The letter to the Hebrews is built on a series of comparisons that demonstrate the supremacy of the “word spoken in” Christ over all past revelations “spoken in the prophets.” The former “words” were true but partial and preparatory. But now, “upon the last of these days,” God has “spoken” with great finality in one who is a “Son.”
The word provided in the Son is complete and supreme, “having achieved the purification of sins” that is so vital to His people. This he did, and thereby, he qualified to become the high priest who sits evermore at the right hand of God where he mediates life and forgiveness for his people.
The letter contrasts his priesthood and sacrifice with the priesthood and repeated animal sacrifices of the Levitical system. Moreover, Jesus applied the blood from his once-for-all sacrifice to the altar in the “real Tabernacle not made with hands.”
The fact that God promised another priesthood “after the order of Melchizedek” means the Aaronic priesthood could not achieve the “purification of sins.”
Under that (now) obsolete system, “the people received the law.” But the change in priesthood promised by Yahweh also means “a change of law” - (Psalms 110:4).
Due to human mortality and weakness, the Aaronic priesthood is dependent on lineal descent and multiple generations of priests. In contrast, the priesthood “after the order of Melchizedek” is perpetual since it is based on an endless resurrection life.
The “weakness” of human mortality inherent in the old system means there was a “disannulling” of the former commandment, which could “make nothing complete” - (Hebrews 7:11-17).
Unlike the Levitical priests, the high priest after the “order of Melchizedek” was installed by the declared word and oath of God, and it is held by one who was resurrected. Therefore, Jesus holds the priesthood “nontransferable” and unchangeable.
By his death and resurrection, he became the “guarantor of a better covenant,” and he is able “to save to the uttermost” all those who approach God through him. Indeed, he “lives evermore to intercede on their behalf” - (Hebrews 7:19-25).
In contrast to the earlier priests, Jesus “sat down on the right hand of the throne of the Majesty in the heavens” and became the minister of “the Real Tabernacle,” and not of a tent pitched by man.
On the earth, the old system constituted “glimpses and shadows of the heavenly realities,” just as Moses was told to make the earthly Tabernacle “according to the pattern he had seen in the mount” - (Hebrews 8:1-5).

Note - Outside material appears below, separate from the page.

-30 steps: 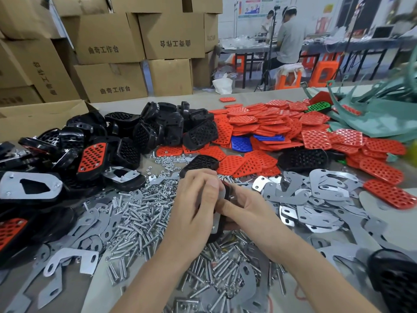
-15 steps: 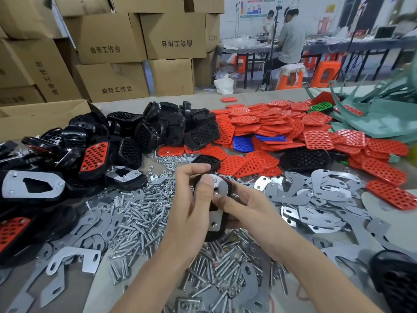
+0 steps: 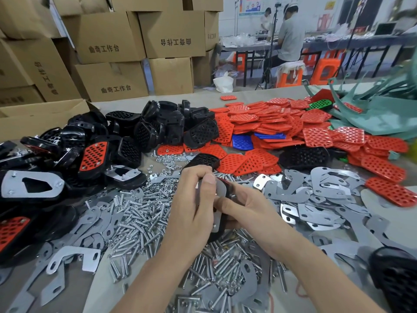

Likewise, having “attained a more distinguished ministry, he also is the mediator of a better covenant legislated upon better promises.” If the “first covenant” had been faultless, there would have been no need for a second.
But having found fault with it, the Lord announced the coming days when “I will conclude a new covenant”:
“…Not according to the covenant which I made with their fathers in the day when I took them by their hand, to lead them forth out of the land of Egypt, because they abode not in my covenant, and I disregarded them, says the Lord. Because this is the covenant that I will make with the house of Israel after those days, says the Lord, giving my laws into their understanding, upon their hearts, also, will I inscribe them: and I will become their God, and they shall become my people; and in nowise shall they teach everyone his fellow-citizen and his brother, saying: Get to know the Lord! Because all shall know me, from the least to the greatest of them; because merciful will I be as to their iniquities, and of their sins, in nowise will I be mindful anymore. In saying, of a new sort, he has made obsolete the first; but the thing that is becoming obsolete and aged is near disappearing!” - (Hebrews 8:6-13).
The new covenant is NOT “according to the covenant” made at Sinai. It is not a “renewed” or enhanced piece of legislation based on the regulations of the Torah, but a new covenant made necessary since the old one was incapable of achieving the “purification of sins.”
And the new covenant empowers all citizens of the kingdom to know God and establishes them as His people. Unlike all previous efforts, the covenant established by the “Son” achieved the purification of sins (“I will become merciful to their unrighteousness and their sins will I remember no more”).
By establishing the new covenant, Jesus “made the first obsolete,” and that means the jurisdiction of the previous covenant is no longer in effect – it has been superseded by the new one.
Moreover, anyone who removes him or herself from the authority of our “Great High Priest” places himself back under an incomplete and obsolete system that can “never cleanse the conscience from sin.”